Dataset content:
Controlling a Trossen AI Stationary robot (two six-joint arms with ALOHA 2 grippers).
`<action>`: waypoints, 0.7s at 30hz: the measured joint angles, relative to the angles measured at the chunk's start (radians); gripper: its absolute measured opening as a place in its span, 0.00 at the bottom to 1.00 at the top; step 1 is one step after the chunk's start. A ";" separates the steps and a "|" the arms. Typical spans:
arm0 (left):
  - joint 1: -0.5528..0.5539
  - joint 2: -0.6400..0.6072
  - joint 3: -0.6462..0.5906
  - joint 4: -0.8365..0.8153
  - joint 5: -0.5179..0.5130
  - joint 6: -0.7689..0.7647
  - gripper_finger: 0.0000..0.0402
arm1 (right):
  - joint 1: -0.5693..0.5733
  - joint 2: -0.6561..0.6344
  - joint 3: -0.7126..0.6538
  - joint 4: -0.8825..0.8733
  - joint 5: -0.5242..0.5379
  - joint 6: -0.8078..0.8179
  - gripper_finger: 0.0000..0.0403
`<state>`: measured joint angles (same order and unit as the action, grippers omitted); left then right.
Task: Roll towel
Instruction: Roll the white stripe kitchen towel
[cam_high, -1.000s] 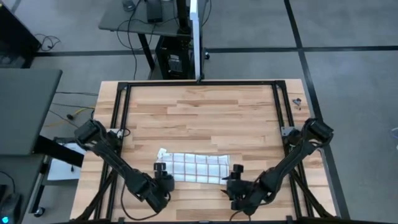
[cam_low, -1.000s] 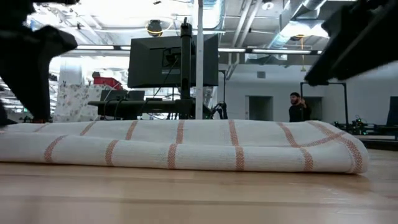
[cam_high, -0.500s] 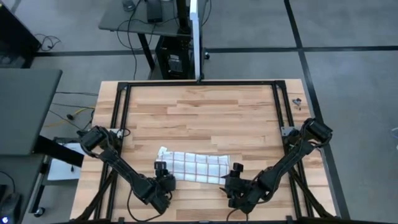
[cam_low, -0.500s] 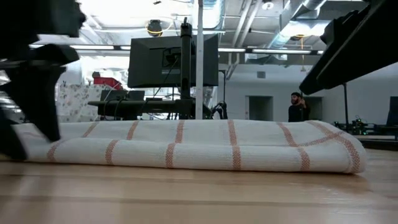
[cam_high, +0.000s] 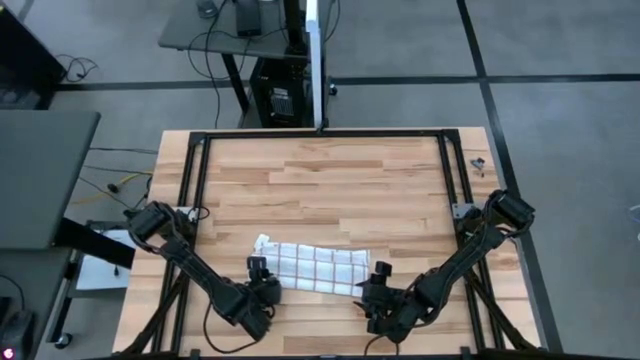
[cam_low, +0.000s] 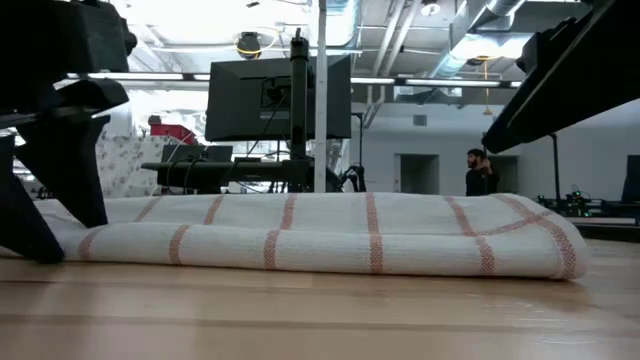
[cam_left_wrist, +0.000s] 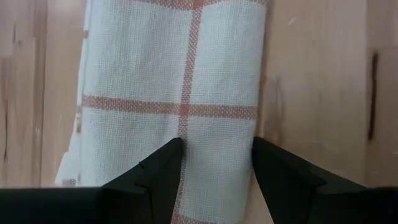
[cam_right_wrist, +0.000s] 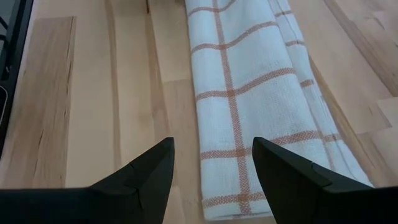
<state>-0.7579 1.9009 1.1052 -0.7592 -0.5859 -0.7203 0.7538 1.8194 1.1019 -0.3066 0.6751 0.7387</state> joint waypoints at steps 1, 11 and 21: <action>0.004 0.000 -0.006 0.003 -0.005 0.000 0.44 | -0.003 0.000 0.000 -0.001 -0.002 -0.007 0.52; 0.051 0.003 -0.012 0.060 -0.047 0.002 0.44 | -0.045 0.000 0.000 0.007 -0.033 -0.013 0.52; 0.061 0.003 0.025 0.013 -0.016 0.065 0.44 | -0.059 0.000 0.000 0.008 -0.110 0.021 0.52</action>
<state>-0.6964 1.9040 1.1298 -0.7464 -0.6016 -0.6554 0.6945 1.8191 1.1019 -0.2990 0.5651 0.7601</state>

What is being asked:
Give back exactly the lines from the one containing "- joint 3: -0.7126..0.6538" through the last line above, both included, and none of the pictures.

Output:
  - joint 3: -0.7126..0.6538
  - joint 4: -0.8825..0.8733
  - joint 5: -0.5242..0.5379
  - joint 6: -0.8078..0.8179
  - gripper_finger: 0.0000..0.0403
`<state>`: measured joint angles (same order and unit as the action, grippers omitted); left then right.
Task: Roll towel
Instruction: Roll the white stripe kitchen towel
[cam_high, -1.000s] 
[cam_low, -1.000s] 
[cam_high, -0.500s] 
[cam_low, -0.500s] 
[cam_high, +0.000s] 
[cam_low, +0.000s] 
[cam_left_wrist, +0.000s] 
[cam_right_wrist, +0.000s] 
<state>-0.7579 1.9009 1.1052 -0.7592 -0.5859 -0.7203 0.7538 1.8194 1.1019 -0.3066 0.6751 0.7387</state> joint waypoints at steps 1, 11 and 21: <action>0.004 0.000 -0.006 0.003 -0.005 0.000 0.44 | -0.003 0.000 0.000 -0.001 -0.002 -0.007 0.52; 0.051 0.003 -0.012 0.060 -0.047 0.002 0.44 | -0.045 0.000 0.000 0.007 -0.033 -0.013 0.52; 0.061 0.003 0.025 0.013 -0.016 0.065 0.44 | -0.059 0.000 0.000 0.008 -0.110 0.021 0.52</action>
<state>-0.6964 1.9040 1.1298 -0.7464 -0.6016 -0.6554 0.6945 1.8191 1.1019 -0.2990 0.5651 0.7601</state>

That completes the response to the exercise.